RadarRiau.net | Cirebon — Partai Solidaritas Indonesia (PSI) Kota Cirebon menyoroti serius persoalan darurat pendidikan menyusul masih tingginya angka Anak Tidak Sekolah (ATS) di wilayah tersebut. Berdasarkan data yang dihimpun dari berbagai sumber serta temuan langsung di lapangan, tercatat sebanyak 3.252 anak usia sekolah di Kota Cirebon tidak mengakses pendidikan formal.
Fenomena ini disebut sebagai "krisis sunyi" oleh PSI. “Kota Cirebon tidak kekurangan anggaran, tetapi bisa jadi kekurangan kepekaan. Ini bukan hanya soal pendidikan, ini soal kehilangan masa depan satu generasi,” tegas Hasratman Harefa, S.Psi, Bendahara DPD PSI Kota Cirebon, dalam keterangan pers, Senin (4/8/2025).
PSI menilai bahwa ATS bukan hanya sekadar masalah sektor pendidikan, tetapi juga merupakan indikator ketimpangan sosial, kemiskinan struktural, serta minimnya akses terhadap pelayanan publik. “Masalah ini multidimensi. Anak-anak ini terputus dari pendidikan karena terjebak dalam kemiskinan, keterbatasan fasilitas, dan kurangnya intervensi nyata dari pemerintah,” lanjut Bro Hasrat.

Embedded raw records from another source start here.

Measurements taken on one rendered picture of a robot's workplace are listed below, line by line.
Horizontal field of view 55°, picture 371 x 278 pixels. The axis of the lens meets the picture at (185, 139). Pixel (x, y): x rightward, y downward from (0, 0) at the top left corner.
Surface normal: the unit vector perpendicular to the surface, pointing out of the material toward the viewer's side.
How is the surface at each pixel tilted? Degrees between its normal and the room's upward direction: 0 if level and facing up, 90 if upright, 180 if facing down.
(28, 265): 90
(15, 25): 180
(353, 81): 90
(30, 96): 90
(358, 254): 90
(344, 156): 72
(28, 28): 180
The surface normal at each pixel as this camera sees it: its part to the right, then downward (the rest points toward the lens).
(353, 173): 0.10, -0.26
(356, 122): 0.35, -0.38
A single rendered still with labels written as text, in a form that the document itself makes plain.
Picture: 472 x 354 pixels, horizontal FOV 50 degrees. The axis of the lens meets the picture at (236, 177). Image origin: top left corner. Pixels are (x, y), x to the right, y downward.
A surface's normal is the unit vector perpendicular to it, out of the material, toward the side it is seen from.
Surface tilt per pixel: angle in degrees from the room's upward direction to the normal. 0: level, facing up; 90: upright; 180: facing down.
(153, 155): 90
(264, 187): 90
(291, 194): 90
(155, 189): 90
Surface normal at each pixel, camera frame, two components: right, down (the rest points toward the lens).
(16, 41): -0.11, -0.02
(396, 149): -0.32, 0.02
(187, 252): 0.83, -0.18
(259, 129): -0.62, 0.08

Tuntutan PSI: Empat Langkah Konkret Pemerintah
PSI mendorong Pemerintah Kota Cirebon agar segera mengambil langkah-langkah darurat, meliputi:
1. Pemetaan akurat terhadap jumlah dan lokasi ATS di tiap kelurahan.
2. Program pendidikan alternatif, seperti Sekolah Rakyat atau Kelas Komunitas bagi anak-anak yang tak lagi bisa kembali ke sekolah formal.

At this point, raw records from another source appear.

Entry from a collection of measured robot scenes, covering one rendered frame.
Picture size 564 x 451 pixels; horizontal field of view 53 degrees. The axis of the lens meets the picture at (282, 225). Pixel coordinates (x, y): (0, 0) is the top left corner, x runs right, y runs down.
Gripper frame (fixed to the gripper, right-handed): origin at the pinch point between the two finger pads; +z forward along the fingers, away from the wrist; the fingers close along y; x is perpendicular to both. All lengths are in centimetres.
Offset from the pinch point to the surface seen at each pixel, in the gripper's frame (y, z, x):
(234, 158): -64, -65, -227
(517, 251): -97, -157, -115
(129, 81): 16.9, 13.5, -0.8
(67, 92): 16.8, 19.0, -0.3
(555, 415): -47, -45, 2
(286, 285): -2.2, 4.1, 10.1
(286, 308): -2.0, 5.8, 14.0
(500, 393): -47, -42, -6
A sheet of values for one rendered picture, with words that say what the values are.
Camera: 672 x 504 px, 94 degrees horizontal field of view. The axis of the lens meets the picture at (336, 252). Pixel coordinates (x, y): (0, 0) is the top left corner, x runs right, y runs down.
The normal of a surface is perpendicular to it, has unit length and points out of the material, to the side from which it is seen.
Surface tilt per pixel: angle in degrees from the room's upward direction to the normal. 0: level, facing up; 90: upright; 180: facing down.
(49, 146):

3. Kemitraan aktif dengan LSM dan komunitas lokal untuk pendampingan langsung.
4. Bantuan sosial langsung kepada keluarga miskin ekstrem yang menjadi akar utama putusnya akses sekolah anak-anak.
“Jika negara lambat bergerak, kami siap bergerak lebih cepat. Semua anak Cirebon berhak bermimpi, dan pendidikan adalah pintu pertamanya,” tegas Bro Hasrat.
PSI menyerukan kepada seluruh pemangku kepentingan—pemerintah kota, satuan pendidikan, keluarga, hingga komunitas masyarakat—untuk menjadikan isu ATS sebagai prioritas lintas sektor. Tanpa tindakan segera, ribuan anak Kota Cirebon terancam kehilangan hak dasarnya untuk belajar, tumbuh, dan bermimpi.
“Masa depan tak bisa menunggu. Ini bukan lagi soal data, ini soal keberpihakan kita sebagai bangsa.”